Researchers receive $5 million grant to make sorghum more resilient
Kathryne Metcalf, Carl R. Woese Institute for Genomic Biology
December 4, 2015

Andrew Leakey, associate professor of plant biology, will lead a multi-institutional team to increase the water use efficiency of sorghum. (Photo by L. Brian Stauffer)
Andrew Leakey, associate professor of plant biology, will lead a multi-institutional team to increase the water use efficiency of sorghum. (Photo by L. Brian Stauffer)

Drought takes a deep toll on crops—and there are places so dry that farmers won’t even try to plant there. A multi-million dollar grant from the U.S. Department of Energy, however, will help researchers at the University of Illinois reduce the effects of dry spells and potentially turn millions of acres of arid earth into farmland.

The University of Illinois has been awarded a $5 million grant from the D.O.E. Advanced Research Projects Agency-Energy to increase the water use efficiency of sorghum, a valuable bioenergy crop. An interdisciplinary team of researchers, led by principal investigator Andrew Leakey, professor plant biology, hope to reduce the amount of moisture lost through leaves.

Sorghum, like nearly all plants, transpires through stomata: small pores on the surface of the leaf that allow for gas exchange. By decreasing the stomata, researchers hope to reduce the amount of moisture lost. In addition, by shifting a larger percentage of photosynthetic activity to lower leaves, the higher local humidity will further reduce water loss.

By combining these approaches, the team predicts via its mathematical models that it may develop sorghum with a 40 percent improvement in water use efficiency.

“That means that we should be able to expand the growing area into regions that are currently too dry to produce a profitable crop,” said Leakey. “And in the areas that are already suitable for growing, plants will suffer less in drought years, and make more biomass with the water that there is.”

In all, this research could unlock more than 9 million new acres currently unusable for energy crop production, and increase production on currently farmed land by nearly 30 percent on average. Much of the newly available land is located to the west of sorghum’s current range, inspiring the project’s name, WEST (Water Efficient Sorghum Technologies).

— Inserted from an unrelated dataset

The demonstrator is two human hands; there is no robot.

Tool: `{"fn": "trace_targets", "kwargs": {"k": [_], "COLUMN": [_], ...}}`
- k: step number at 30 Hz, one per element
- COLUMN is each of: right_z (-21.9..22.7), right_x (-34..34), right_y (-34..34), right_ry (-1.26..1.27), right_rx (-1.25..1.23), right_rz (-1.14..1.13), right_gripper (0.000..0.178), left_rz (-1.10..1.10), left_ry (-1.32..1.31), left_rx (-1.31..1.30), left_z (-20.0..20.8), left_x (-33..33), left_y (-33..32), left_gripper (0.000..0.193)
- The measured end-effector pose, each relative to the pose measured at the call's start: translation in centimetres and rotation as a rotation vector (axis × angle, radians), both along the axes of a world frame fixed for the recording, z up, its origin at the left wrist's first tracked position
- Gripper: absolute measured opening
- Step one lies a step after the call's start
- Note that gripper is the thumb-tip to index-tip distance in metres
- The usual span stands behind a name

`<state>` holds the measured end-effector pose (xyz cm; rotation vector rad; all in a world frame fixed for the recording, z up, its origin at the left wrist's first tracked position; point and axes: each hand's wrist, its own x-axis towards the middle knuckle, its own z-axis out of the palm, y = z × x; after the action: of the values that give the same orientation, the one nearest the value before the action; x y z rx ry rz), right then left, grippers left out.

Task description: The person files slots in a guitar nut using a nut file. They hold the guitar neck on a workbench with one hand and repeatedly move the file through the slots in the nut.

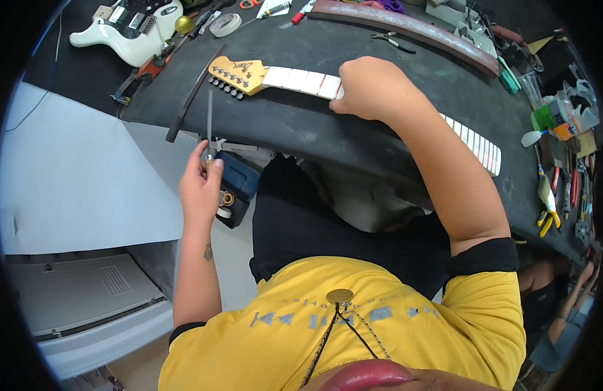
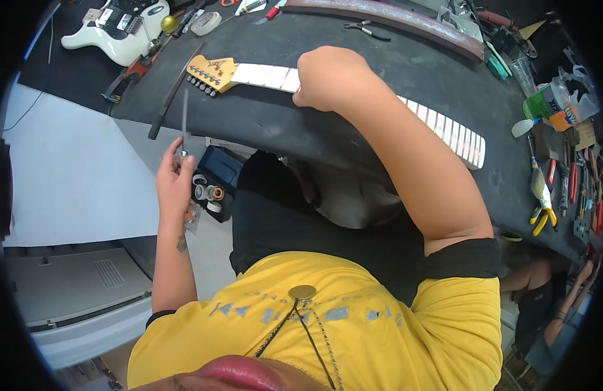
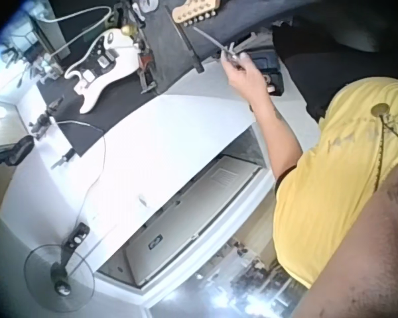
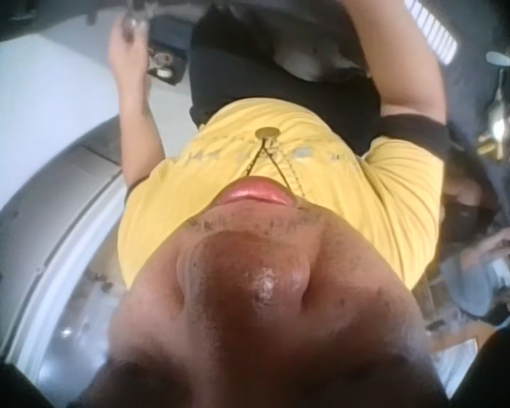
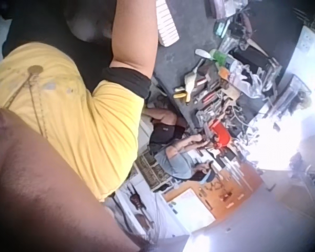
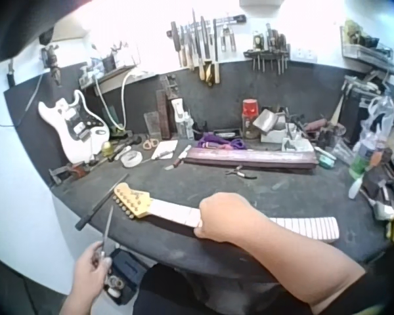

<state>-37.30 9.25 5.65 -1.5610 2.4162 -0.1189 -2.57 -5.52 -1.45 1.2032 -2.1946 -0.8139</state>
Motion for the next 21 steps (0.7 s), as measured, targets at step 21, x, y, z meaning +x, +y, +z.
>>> {"fn": "trace_targets", "kwargs": {"k": [21], "right_z": [-1.9], "right_x": [-0.4], "right_y": [0.3], "right_ry": [-0.011], "right_rx": [-0.128], "right_rz": [-0.010], "right_gripper": [0.045], "left_rz": [-0.015], "left_ry": [-0.299], "left_rx": [-0.329], "left_z": [1.0], "left_x": [-1.3], "left_y": [-5.5], "left_gripper": [0.036]}}
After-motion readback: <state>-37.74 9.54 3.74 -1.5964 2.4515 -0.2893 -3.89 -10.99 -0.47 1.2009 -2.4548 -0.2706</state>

“It’s about trying to provide solutions that make agriculture more productive and more sustainable,” concluded Leakey. “That’s a really key goal for this century.”

WEST is a collaboration with researchers from the University of Wisconsin at Madison, the University of Nebraska at Lincoln, Cornell University, and USDA Agricultural Research Services, Texas under lead institution the University of Illinois. Steve Long, University of Illinois Gutsgell Endowed Professor of Plant Biology and Crop Sciences, is deputy director of WEST.

Leakey and Long are both members of the Carl R. Woese Institute for Genomic Biology.